§ **Exercise instructions**: Search the records for "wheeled". Copy every line where it appears.

━━━━━━━━

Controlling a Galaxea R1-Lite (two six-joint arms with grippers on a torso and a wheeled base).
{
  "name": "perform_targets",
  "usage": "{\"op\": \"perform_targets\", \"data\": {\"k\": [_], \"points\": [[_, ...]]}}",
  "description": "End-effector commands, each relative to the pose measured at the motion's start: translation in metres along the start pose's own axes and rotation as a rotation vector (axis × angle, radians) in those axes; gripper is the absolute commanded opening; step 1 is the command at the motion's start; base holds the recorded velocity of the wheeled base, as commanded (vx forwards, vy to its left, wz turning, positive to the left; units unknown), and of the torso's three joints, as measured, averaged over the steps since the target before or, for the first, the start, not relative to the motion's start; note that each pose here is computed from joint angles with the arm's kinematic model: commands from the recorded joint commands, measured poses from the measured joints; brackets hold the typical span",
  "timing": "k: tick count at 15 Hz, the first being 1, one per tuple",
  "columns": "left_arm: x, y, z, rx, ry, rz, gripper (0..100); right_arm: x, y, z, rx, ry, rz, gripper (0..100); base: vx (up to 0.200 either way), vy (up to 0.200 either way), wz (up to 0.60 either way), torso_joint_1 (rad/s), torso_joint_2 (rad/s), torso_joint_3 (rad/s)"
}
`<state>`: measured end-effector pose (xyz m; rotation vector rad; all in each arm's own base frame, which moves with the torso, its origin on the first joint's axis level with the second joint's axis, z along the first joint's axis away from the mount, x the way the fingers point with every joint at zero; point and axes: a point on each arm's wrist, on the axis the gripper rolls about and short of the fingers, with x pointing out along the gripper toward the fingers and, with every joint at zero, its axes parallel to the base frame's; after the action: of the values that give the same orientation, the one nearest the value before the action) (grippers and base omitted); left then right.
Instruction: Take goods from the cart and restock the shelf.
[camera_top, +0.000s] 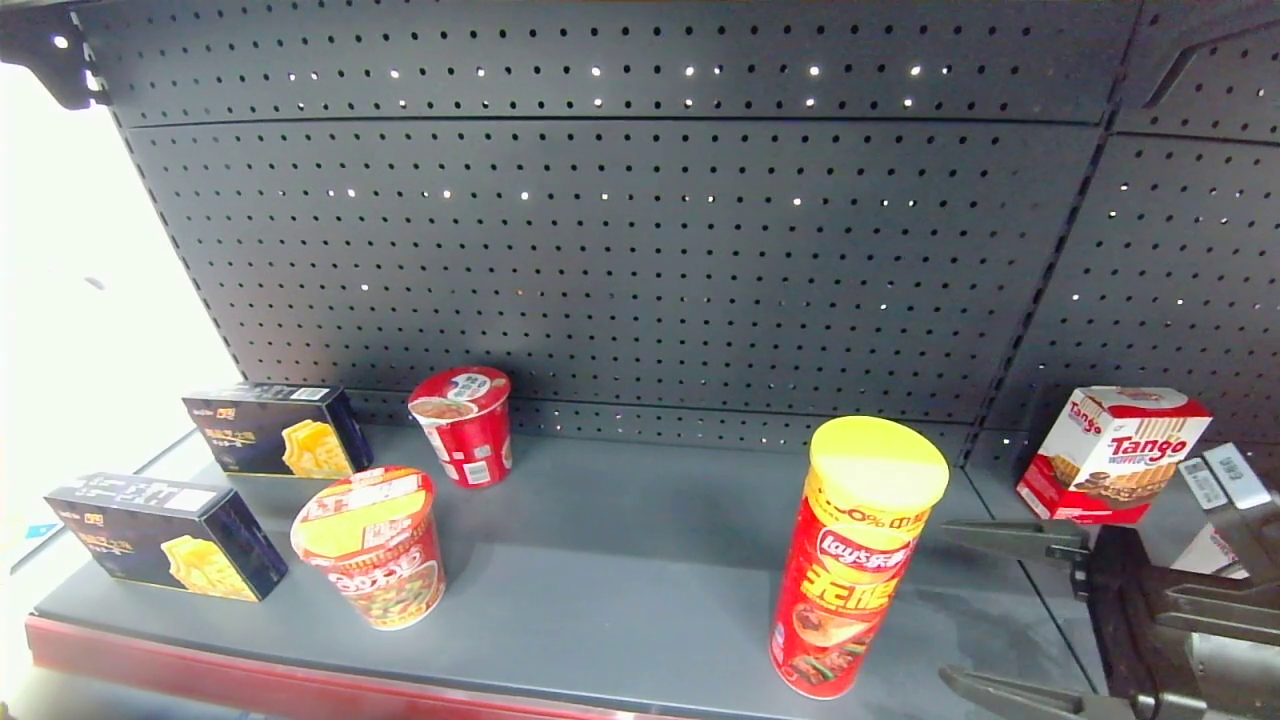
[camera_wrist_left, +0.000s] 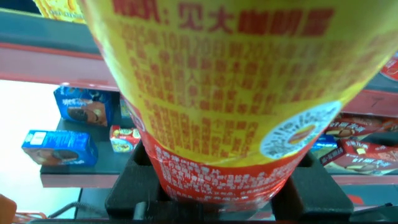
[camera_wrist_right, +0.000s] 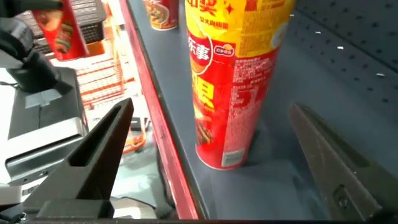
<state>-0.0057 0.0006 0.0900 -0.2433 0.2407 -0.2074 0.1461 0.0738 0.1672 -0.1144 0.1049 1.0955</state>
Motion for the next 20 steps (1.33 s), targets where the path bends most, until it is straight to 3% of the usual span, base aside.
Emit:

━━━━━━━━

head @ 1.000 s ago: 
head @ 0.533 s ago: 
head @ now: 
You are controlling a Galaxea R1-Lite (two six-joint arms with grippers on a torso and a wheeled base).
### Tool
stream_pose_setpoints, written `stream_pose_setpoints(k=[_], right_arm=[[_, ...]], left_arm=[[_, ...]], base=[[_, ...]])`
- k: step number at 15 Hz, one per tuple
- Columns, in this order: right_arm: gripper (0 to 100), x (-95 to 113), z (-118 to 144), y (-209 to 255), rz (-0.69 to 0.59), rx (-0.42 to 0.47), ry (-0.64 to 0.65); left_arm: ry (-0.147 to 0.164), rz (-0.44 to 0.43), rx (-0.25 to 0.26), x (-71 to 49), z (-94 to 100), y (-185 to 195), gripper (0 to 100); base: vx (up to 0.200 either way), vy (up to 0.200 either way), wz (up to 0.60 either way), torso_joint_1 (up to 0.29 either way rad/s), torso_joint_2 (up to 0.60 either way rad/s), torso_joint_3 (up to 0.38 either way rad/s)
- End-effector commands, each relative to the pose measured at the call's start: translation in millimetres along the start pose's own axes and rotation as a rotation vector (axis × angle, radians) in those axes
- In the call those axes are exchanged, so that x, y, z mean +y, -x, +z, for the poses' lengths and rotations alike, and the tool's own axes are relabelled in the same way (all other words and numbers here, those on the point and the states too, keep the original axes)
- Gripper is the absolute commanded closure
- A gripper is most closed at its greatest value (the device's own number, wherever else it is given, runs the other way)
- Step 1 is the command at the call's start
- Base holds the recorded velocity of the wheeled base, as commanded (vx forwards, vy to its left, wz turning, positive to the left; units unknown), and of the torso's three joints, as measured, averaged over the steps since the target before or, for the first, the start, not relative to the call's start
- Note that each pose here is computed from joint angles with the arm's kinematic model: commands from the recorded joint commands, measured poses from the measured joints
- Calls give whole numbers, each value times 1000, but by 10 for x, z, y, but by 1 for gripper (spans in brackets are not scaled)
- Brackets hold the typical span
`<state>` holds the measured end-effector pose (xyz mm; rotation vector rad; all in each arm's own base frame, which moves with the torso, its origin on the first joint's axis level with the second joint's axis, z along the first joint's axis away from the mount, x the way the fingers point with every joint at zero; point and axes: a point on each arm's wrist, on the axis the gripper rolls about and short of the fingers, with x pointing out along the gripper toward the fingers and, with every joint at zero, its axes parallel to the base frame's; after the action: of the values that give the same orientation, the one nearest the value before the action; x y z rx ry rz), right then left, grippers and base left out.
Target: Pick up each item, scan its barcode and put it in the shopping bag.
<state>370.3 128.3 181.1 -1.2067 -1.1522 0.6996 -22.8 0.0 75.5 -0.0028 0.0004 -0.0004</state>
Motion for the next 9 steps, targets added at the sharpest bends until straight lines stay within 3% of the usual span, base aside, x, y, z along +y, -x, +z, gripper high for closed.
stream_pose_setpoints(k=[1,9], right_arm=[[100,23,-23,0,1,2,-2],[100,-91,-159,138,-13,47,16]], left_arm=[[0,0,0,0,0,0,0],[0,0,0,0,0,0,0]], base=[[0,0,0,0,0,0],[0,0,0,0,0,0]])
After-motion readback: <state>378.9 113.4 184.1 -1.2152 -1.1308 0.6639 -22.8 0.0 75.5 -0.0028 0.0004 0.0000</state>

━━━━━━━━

§ **Output below**:
Controlling a Galaxea R1-Lite (two six-joint arms with grippers on a torso and a wheeled base).
  "description": "End-effector commands, each relative to the pose measured at the motion's start: translation in metres along the start pose's own axes and rotation as a rotation vector (axis × angle, radians) in those axes; gripper is the absolute commanded opening; step 1 is the command at the motion's start; base holds the recorded velocity of the wheeled base, as commanded (vx forwards, vy to its left, wz turning, positive to the left; units unknown), and of the torso's three joints, as measured, averaged over the steps since the target before or, for the first, the start, not relative to the motion's start; note that each pose here is computed from joint angles with the arm's kinematic model: commands from the recorded joint commands, measured poses from the measured joints; brackets hold the typical span",
You are controlling a Galaxea R1-Lite (two six-joint arms with grippers on a torso and a wheeled base).
- Base holds the recorded velocity of the wheeled base, as commanded (vx forwards, vy to its left, wz turning, positive to the left; units unknown), and of the torso's three joints, as measured, averaged over the steps since the target before or, for the first, the start, not relative to the call's start

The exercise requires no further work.